(Stored records)

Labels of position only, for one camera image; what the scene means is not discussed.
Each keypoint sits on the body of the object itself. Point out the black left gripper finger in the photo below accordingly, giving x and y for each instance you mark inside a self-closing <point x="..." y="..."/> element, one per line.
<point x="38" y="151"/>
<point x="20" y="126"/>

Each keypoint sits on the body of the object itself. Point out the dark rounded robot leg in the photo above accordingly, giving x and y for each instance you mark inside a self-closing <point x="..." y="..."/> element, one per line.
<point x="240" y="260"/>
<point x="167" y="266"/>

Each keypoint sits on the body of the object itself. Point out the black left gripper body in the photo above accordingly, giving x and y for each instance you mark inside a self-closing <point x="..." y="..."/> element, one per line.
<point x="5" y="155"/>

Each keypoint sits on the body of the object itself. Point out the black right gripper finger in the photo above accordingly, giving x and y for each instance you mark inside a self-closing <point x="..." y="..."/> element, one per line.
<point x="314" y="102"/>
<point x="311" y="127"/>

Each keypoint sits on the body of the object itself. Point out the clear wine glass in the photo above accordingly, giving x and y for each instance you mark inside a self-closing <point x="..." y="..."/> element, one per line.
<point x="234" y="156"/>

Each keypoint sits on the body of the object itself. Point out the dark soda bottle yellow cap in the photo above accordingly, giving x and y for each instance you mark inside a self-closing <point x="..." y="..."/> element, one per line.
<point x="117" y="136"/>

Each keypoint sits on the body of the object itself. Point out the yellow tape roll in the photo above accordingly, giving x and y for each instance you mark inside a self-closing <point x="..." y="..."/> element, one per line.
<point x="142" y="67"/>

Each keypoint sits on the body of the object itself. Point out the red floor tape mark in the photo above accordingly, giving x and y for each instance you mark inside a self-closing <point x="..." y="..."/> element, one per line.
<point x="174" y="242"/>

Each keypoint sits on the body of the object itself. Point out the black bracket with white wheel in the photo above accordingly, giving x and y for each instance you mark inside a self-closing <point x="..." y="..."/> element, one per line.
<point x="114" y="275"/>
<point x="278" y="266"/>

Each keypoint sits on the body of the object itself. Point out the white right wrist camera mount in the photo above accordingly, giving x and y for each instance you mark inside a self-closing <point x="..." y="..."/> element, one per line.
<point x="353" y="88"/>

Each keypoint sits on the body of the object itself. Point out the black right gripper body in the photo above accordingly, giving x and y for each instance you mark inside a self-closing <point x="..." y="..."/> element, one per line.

- WHAT THIS TASK INVOLVES
Every line of the data is to be printed again exactly.

- OUTPUT OF THE TASK
Labels of position only, for one camera image; what the scene means is not discussed.
Each keypoint sits on the body of the object itself. Point out the black left gripper finger in the photo below accordingly, giving x and y for each instance you mark inside a self-closing <point x="..." y="..."/> element, one per line.
<point x="38" y="151"/>
<point x="20" y="126"/>

Each keypoint sits on the body of the object itself. Point out the dark rounded robot leg in the photo above accordingly, giving x and y for each instance you mark inside a self-closing <point x="..." y="..."/> element, one per line.
<point x="240" y="260"/>
<point x="167" y="266"/>

Each keypoint sits on the body of the object itself. Point out the black left gripper body in the photo above accordingly, giving x and y for each instance you mark inside a self-closing <point x="..." y="..."/> element, one per line.
<point x="5" y="155"/>

Each keypoint sits on the body of the object itself. Point out the black right gripper finger in the photo above accordingly, giving x and y for each instance you mark inside a self-closing <point x="..." y="..."/> element, one per line.
<point x="314" y="102"/>
<point x="311" y="127"/>

Each keypoint sits on the body of the object itself. Point out the clear wine glass in the photo above accordingly, giving x and y for each instance you mark inside a self-closing <point x="..." y="..."/> element, one per line.
<point x="234" y="156"/>

Each keypoint sits on the body of the object itself. Point out the dark soda bottle yellow cap in the photo above accordingly, giving x and y for each instance you mark inside a self-closing <point x="..." y="..."/> element, one per line.
<point x="117" y="136"/>

Each keypoint sits on the body of the object itself. Point out the yellow tape roll in the photo above accordingly, giving x and y for each instance you mark inside a self-closing <point x="..." y="..."/> element, one per line.
<point x="142" y="67"/>

Each keypoint sits on the body of the object itself. Point out the red floor tape mark in the photo above accordingly, giving x and y for each instance you mark inside a self-closing <point x="..." y="..."/> element, one per line.
<point x="174" y="242"/>

Each keypoint sits on the body of the object itself. Point out the black bracket with white wheel in the photo above accordingly, giving x and y for each instance you mark inside a self-closing <point x="..." y="..."/> element, one per line.
<point x="114" y="275"/>
<point x="278" y="266"/>

Each keypoint sits on the body of the object itself. Point out the white right wrist camera mount in the photo above accordingly, giving x and y for each instance you mark inside a self-closing <point x="..." y="..."/> element, one per line.
<point x="353" y="88"/>

Each keypoint sits on the body of the object itself. Point out the black right gripper body in the photo above accordingly, giving x and y for each instance you mark inside a self-closing <point x="..." y="..."/> element, one per line.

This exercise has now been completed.